Let \(K\) be a finite extension of \(\mathbb{Q}\) of degree \(n\) with maximal order \(R\). As usual, let \(r_ 1\) and \(2r_ 2\) be the number of real and non- real embeddings of \(K\) into \(\mathbb{C}\), and let \(r=r_ 1+r_ 2-1\) be the rank of the unit group \(R^*\). Let Log denote the standard mapping of \(K^*\) into \(\mathbb{R}^ r\) so that \(L:=\text{Log}(R^*)\) is a lattice of rank \(r\). Let \(\lambda(L)\) denote the minimum of the Euclidean norms of the non-zero vectors in \(L\). Using results of C. J. Smyth [Bull. Lond. Math.

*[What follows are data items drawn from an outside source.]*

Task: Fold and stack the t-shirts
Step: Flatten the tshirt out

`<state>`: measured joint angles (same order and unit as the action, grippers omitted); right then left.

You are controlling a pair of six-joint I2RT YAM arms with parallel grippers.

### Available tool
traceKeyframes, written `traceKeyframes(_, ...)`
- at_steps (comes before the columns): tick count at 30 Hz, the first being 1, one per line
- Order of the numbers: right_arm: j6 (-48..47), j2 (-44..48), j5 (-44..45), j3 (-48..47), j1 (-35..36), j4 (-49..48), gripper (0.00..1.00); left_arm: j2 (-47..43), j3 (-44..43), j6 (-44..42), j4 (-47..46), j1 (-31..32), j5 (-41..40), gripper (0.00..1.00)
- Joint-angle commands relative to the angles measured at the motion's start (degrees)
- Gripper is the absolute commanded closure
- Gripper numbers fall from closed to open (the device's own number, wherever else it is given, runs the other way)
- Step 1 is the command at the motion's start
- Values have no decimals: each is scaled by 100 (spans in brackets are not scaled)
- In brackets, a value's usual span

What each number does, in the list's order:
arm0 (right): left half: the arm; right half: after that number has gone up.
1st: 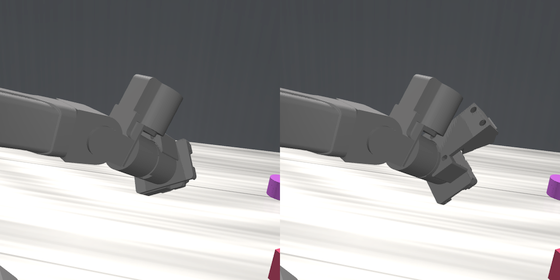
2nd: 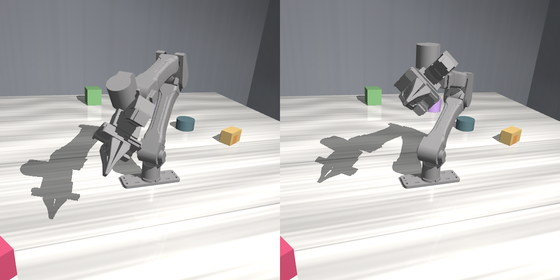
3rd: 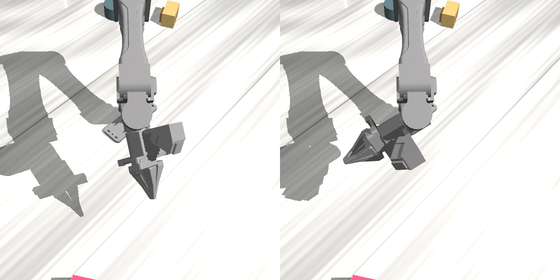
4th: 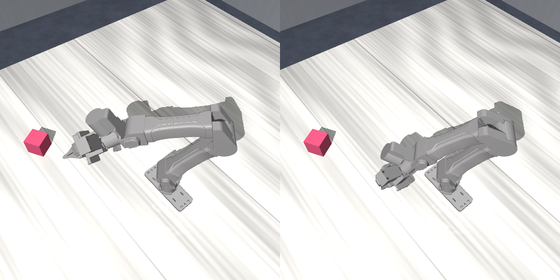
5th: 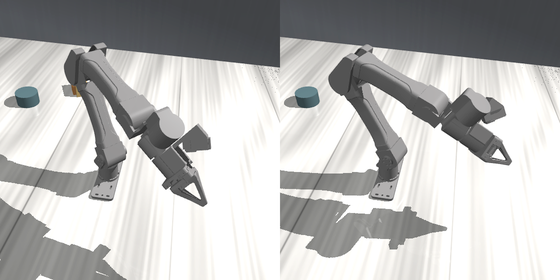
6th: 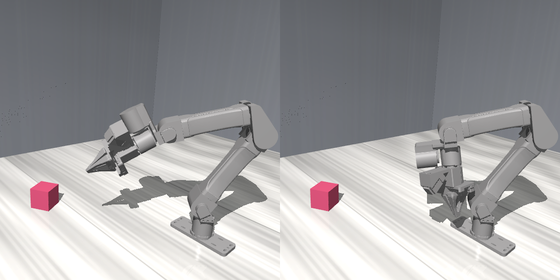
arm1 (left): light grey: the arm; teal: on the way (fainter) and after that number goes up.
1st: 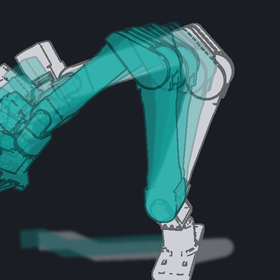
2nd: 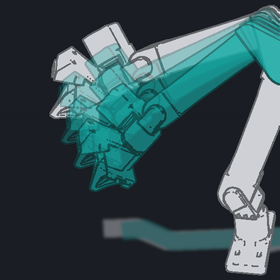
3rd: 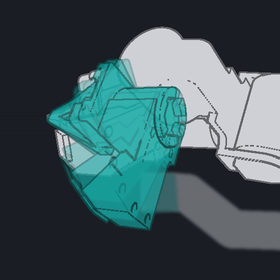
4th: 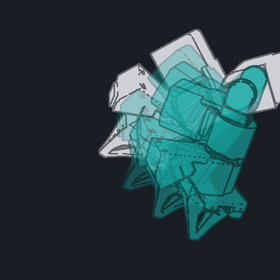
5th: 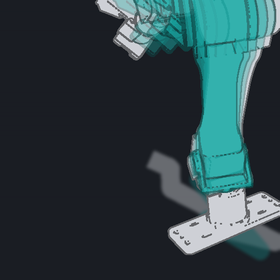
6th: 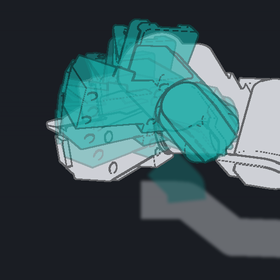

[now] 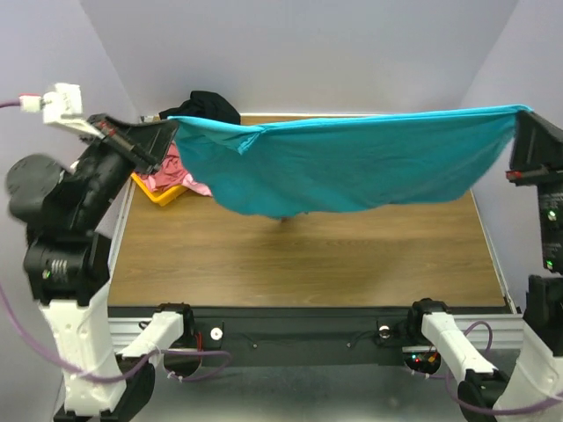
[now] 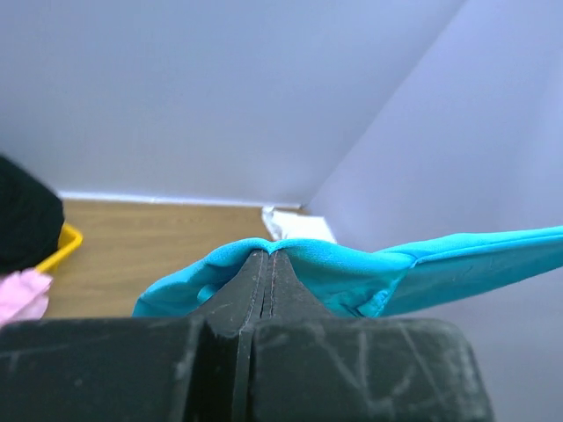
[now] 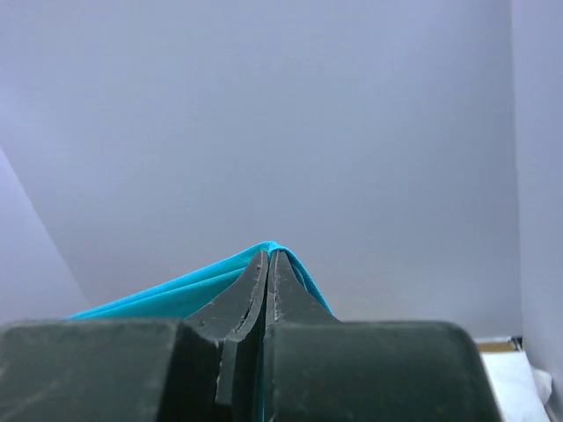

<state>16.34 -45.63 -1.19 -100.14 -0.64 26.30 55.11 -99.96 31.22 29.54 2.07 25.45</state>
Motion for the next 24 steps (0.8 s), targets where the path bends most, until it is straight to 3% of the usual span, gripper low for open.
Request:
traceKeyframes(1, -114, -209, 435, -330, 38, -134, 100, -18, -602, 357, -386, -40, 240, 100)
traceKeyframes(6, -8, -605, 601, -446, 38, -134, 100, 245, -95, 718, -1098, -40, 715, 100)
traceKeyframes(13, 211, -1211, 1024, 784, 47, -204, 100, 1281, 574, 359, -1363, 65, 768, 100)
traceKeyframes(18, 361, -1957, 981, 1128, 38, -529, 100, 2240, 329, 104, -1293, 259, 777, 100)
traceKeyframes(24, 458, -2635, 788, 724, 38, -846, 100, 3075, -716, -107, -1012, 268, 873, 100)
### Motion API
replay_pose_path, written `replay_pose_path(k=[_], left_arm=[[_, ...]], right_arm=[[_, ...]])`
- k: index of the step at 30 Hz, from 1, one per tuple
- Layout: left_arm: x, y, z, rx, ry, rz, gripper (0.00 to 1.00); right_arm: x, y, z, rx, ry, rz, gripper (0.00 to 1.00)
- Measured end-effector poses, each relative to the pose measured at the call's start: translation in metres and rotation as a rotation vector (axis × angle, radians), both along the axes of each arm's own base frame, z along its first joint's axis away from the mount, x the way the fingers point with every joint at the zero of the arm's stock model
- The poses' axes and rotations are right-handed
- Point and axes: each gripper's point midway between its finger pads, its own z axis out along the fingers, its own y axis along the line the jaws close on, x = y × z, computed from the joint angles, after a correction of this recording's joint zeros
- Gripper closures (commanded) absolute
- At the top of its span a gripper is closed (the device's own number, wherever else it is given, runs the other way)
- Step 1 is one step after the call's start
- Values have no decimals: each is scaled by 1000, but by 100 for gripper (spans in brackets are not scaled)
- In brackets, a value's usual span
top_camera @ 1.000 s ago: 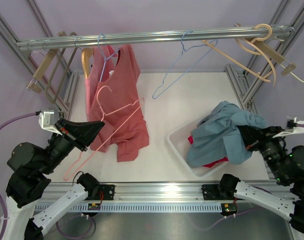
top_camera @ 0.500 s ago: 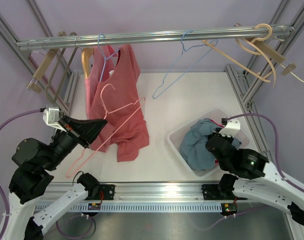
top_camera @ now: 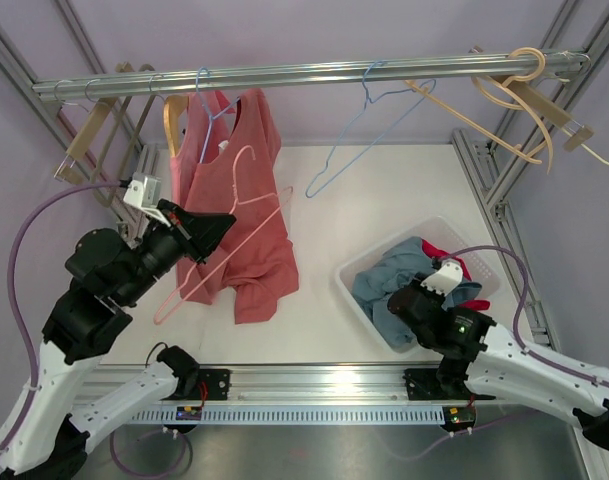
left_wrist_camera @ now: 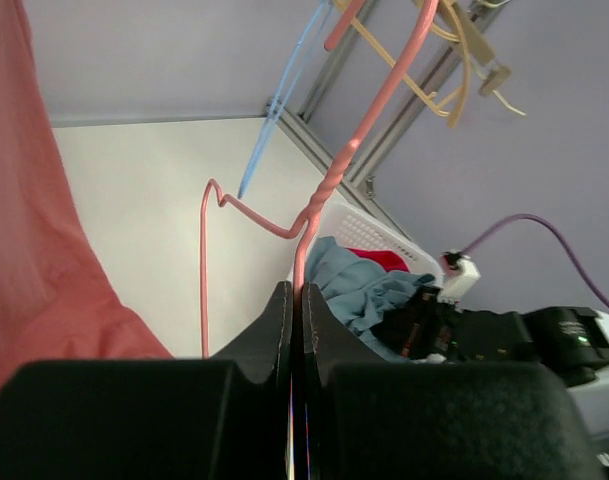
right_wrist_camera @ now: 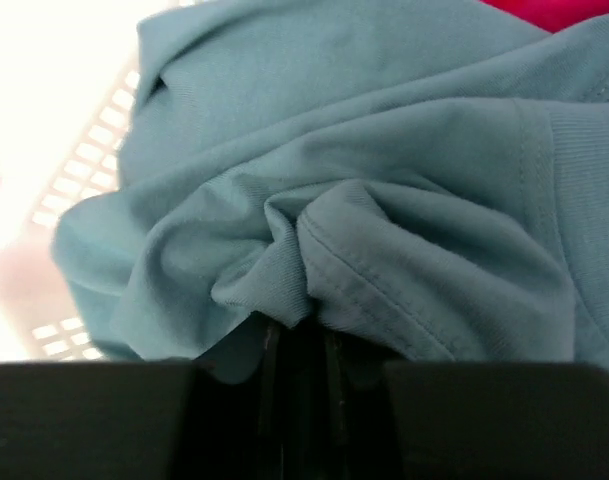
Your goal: Remove the t-shirt from the hanger
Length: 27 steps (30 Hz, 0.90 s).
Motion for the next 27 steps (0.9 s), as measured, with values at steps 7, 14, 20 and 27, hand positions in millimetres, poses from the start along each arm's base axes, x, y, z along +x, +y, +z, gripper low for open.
replay_pose_path(k=[7,14,20,27], left_arm=[[46,-16,-3,103,25,67,100],[93,-46,-6,193,45,65,100],[119,-69,16,181,-23,44,100],[147,-97,22,155,-72,9,100]], right_arm=[[-4,1,71,168,-121,69,14],[-17,-22,135,257,-238,105,7],[-25,-36,151,253,-289,137,7],[-26,-29,140,207,-256,184,7]])
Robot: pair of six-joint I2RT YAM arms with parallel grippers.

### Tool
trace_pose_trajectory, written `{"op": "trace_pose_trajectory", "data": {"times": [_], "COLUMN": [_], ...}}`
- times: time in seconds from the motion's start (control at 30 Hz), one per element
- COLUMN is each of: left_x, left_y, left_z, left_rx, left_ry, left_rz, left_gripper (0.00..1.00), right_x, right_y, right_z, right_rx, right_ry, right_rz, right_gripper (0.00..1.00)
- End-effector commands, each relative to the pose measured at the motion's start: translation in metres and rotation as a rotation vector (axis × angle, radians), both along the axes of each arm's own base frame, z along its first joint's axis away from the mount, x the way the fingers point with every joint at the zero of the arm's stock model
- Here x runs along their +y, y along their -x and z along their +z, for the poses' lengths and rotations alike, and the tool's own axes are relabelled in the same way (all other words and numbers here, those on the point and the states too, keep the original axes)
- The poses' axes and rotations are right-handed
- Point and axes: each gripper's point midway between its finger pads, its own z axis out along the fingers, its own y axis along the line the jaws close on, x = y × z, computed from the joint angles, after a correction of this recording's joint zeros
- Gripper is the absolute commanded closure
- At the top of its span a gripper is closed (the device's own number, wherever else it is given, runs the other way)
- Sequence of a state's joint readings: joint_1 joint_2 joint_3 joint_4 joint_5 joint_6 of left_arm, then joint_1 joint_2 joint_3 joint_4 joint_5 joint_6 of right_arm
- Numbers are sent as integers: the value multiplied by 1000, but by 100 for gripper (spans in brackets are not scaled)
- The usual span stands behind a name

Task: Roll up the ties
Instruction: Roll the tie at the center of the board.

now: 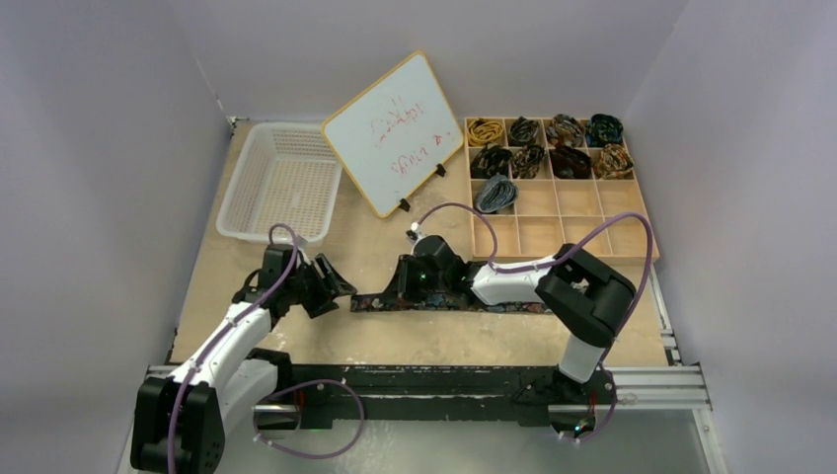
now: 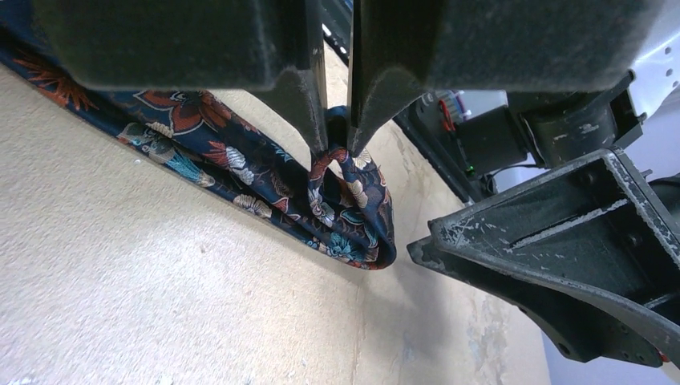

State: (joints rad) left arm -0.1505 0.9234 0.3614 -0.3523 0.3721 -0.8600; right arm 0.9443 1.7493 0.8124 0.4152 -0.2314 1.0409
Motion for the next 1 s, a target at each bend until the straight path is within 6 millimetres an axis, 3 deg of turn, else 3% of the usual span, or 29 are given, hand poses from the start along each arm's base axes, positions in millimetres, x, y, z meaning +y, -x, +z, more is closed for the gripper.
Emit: {"op": "trace_pose_trajectory", "data": {"times": [0.0, 0.27, 0.57, 0.7, 0.97], "left_x": [-2, -6, -15, -15, -17], "left_y": [-4, -5, -10, -10, -7], "left_z": [3, 2, 0, -3, -3], "left_rx": [-39, -52, -91, -99, -113], "left_ry": [11, 27, 66, 65, 70], "left_rz": [-29, -56, -103, -114, -133], "left_gripper": [40, 40, 40, 41, 41], "right_x": [5, -9, -7, -14, -11], "right_y": [-9, -17, 0, -5, -12], "right_z": [12, -2, -16, -21, -5], "right_rx": [-65, -57, 32, 20, -32], "right_ry": [-18, 10, -38, -15, -8], "right_rz": [51, 44, 73, 49, 80], "right_gripper": [85, 85, 83, 83, 82]}}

Soc. 3, 169-175 (1971; Zbl 0235.12003)], and E. Dobrowolski [Acta Arith. 34, 391-401 (1979; Zbl 0416.12001)], the author proves the following lower bound: \[ \lambda(L)>{1\over\sqrt{r+1}}{1\over1000}\left({\log\log n\over\log n}\right)^ 3. \]

MSC:

11R27 Units and factorization
11H06 Lattices and convex bodies (number-theoretic aspects)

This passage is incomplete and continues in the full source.